[Stored dataset items]
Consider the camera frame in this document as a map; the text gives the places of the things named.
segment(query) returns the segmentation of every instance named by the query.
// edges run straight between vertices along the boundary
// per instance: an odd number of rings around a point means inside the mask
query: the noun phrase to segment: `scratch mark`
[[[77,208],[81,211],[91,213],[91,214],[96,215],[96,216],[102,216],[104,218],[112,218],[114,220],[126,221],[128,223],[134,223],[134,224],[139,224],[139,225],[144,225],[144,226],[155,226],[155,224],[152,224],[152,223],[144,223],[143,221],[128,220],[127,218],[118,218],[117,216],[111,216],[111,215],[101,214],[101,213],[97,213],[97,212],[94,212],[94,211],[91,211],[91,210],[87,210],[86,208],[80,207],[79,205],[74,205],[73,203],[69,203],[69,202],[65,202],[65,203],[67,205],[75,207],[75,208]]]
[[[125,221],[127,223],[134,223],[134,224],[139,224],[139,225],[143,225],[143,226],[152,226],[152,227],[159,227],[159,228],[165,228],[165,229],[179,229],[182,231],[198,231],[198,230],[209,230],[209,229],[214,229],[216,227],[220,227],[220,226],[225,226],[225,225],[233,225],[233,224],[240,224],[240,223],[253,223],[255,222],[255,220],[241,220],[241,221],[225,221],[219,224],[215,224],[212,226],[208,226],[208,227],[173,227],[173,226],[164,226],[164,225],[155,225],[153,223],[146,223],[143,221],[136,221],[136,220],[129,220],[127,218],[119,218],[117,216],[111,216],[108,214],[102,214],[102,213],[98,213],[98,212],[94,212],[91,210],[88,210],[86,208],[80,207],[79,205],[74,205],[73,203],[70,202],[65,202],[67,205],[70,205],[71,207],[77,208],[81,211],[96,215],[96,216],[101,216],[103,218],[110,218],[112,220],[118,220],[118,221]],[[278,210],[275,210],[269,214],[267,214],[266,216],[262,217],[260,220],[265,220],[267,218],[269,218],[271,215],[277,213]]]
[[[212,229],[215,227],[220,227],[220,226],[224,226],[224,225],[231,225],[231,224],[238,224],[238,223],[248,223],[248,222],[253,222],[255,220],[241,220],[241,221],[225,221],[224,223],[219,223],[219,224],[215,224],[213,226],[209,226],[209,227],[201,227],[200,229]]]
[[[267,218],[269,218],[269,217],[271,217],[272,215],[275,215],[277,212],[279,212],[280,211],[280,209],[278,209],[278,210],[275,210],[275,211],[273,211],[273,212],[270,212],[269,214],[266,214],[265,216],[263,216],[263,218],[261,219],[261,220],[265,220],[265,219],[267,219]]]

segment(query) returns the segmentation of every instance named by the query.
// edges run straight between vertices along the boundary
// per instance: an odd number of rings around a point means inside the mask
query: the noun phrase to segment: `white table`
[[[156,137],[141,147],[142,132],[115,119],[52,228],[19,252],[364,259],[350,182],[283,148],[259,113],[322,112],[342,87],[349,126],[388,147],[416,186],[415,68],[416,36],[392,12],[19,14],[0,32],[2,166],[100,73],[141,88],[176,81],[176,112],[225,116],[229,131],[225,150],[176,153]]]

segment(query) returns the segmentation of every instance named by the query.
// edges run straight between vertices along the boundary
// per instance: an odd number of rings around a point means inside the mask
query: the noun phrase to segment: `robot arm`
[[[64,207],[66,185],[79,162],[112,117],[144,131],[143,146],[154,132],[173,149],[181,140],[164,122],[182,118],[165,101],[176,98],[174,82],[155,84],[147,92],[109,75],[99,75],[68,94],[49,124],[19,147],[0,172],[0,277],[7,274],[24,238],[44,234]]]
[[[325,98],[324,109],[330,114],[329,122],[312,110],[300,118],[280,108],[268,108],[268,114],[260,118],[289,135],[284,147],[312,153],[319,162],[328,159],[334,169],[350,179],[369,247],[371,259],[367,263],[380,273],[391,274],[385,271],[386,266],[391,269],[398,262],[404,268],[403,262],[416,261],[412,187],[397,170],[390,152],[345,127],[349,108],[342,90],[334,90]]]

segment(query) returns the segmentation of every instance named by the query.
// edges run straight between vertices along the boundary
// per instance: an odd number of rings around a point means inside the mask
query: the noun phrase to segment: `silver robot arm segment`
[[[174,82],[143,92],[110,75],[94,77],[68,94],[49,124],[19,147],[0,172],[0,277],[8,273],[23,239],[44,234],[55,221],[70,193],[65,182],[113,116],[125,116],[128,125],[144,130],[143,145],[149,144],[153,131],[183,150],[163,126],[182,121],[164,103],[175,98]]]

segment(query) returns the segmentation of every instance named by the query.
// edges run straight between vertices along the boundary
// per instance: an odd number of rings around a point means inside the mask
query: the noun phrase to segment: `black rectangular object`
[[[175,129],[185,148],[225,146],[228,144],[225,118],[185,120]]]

## WORK ORDER
Retype all of the data exactly. Leave nothing out.

## REPLY TO THE TASK
Consider the camera frame in this document as a map; the text gives the places of the things named.
segment(query) returns the segmentation of every instance named by the query.
// edges run straight between vertices along the boundary
// per instance: an odd number of rings around a point means inside the mask
query: the noun phrase to segment: `scratch mark`
[[[77,208],[81,211],[91,213],[91,214],[96,215],[96,216],[102,216],[104,218],[112,218],[114,220],[126,221],[128,223],[134,223],[134,224],[139,224],[139,225],[144,225],[144,226],[155,226],[155,224],[152,224],[152,223],[144,223],[143,221],[128,220],[127,218],[118,218],[117,216],[111,216],[111,215],[101,214],[101,213],[97,213],[97,212],[94,212],[94,211],[91,211],[91,210],[87,210],[86,208],[80,207],[79,205],[74,205],[73,203],[69,203],[69,202],[65,202],[65,203],[67,205],[75,207],[75,208]]]
[[[125,221],[127,223],[134,223],[134,224],[139,224],[139,225],[143,225],[143,226],[152,226],[152,227],[159,227],[159,228],[165,228],[165,229],[179,229],[182,231],[198,231],[198,230],[209,230],[209,229],[214,229],[216,227],[220,227],[220,226],[225,226],[225,225],[233,225],[233,224],[240,224],[240,223],[253,223],[255,222],[255,220],[241,220],[241,221],[225,221],[219,224],[215,224],[212,226],[208,226],[208,227],[173,227],[173,226],[164,226],[164,225],[155,225],[153,223],[146,223],[143,221],[136,221],[136,220],[129,220],[127,218],[119,218],[117,216],[111,216],[108,214],[102,214],[102,213],[98,213],[98,212],[94,212],[91,210],[88,210],[86,208],[80,207],[79,205],[74,205],[73,203],[70,202],[65,202],[67,205],[70,205],[71,207],[77,208],[81,211],[96,215],[96,216],[101,216],[103,218],[110,218],[112,220],[118,220],[118,221]],[[278,210],[275,210],[269,214],[267,214],[266,216],[262,217],[260,220],[265,220],[267,218],[269,218],[271,215],[277,213]]]
[[[212,229],[215,227],[220,227],[220,226],[224,226],[224,225],[231,225],[231,224],[238,224],[238,223],[248,223],[248,222],[253,222],[255,220],[241,220],[241,221],[225,221],[224,223],[219,223],[219,224],[215,224],[213,226],[209,226],[209,227],[201,227],[200,229]]]
[[[267,218],[269,218],[269,217],[271,217],[272,215],[275,215],[277,212],[279,212],[280,211],[280,209],[278,209],[278,210],[275,210],[275,211],[273,211],[273,212],[270,212],[269,214],[266,214],[265,216],[263,216],[263,218],[261,219],[261,220],[265,220],[265,219],[267,219]]]

segment(query) returns the segmentation of every instance named by the query.
// edges run straight between vertices along the boundary
// per instance: an odd number of rings around a point means inside the mask
query: the noun phrase to segment: `white table`
[[[156,137],[141,147],[142,132],[115,119],[52,228],[19,252],[364,259],[350,182],[283,148],[259,113],[322,112],[342,87],[349,126],[388,147],[416,186],[415,68],[416,36],[392,12],[19,14],[0,32],[2,166],[100,73],[141,88],[176,81],[176,112],[225,116],[229,131],[225,150],[176,153]]]

segment(query) returns the segmentation of every instance named by the query.
// edges run straight between vertices along the boundary
// per instance: an odd number of rings around a point means inside the mask
query: the noun phrase to segment: `robot arm`
[[[64,207],[66,185],[79,162],[112,117],[144,131],[143,146],[154,132],[173,149],[181,140],[164,122],[182,118],[165,101],[176,98],[174,82],[155,84],[147,92],[109,75],[99,75],[68,94],[49,124],[19,147],[0,172],[0,277],[7,274],[24,238],[44,234]]]
[[[325,98],[324,109],[330,114],[329,122],[312,110],[300,118],[280,108],[268,108],[268,114],[260,118],[289,135],[284,147],[312,153],[319,162],[328,159],[334,169],[350,179],[369,247],[371,259],[367,263],[380,273],[391,274],[385,271],[386,266],[391,269],[398,262],[404,268],[403,262],[416,261],[412,187],[397,170],[390,152],[345,127],[349,108],[342,90],[334,90]]]

segment(query) returns the segmentation of every instance named by the query.
// edges run straight between vertices along the boundary
// per instance: an odd number of rings around a point means inside the mask
query: the noun phrase to segment: `silver robot arm segment`
[[[174,82],[143,92],[110,75],[94,77],[68,94],[49,124],[19,147],[0,172],[0,277],[8,273],[23,239],[44,234],[55,221],[70,193],[65,182],[113,116],[125,116],[128,125],[144,130],[143,145],[149,144],[153,131],[183,150],[163,126],[182,121],[164,103],[175,98]]]

segment(query) returns the segmentation of every instance named by the query.
// edges run straight between vertices along the boundary
// per instance: an odd number of rings around a point means inside the mask
query: the noun phrase to segment: `black rectangular object`
[[[175,129],[185,148],[225,146],[228,144],[225,118],[185,120]]]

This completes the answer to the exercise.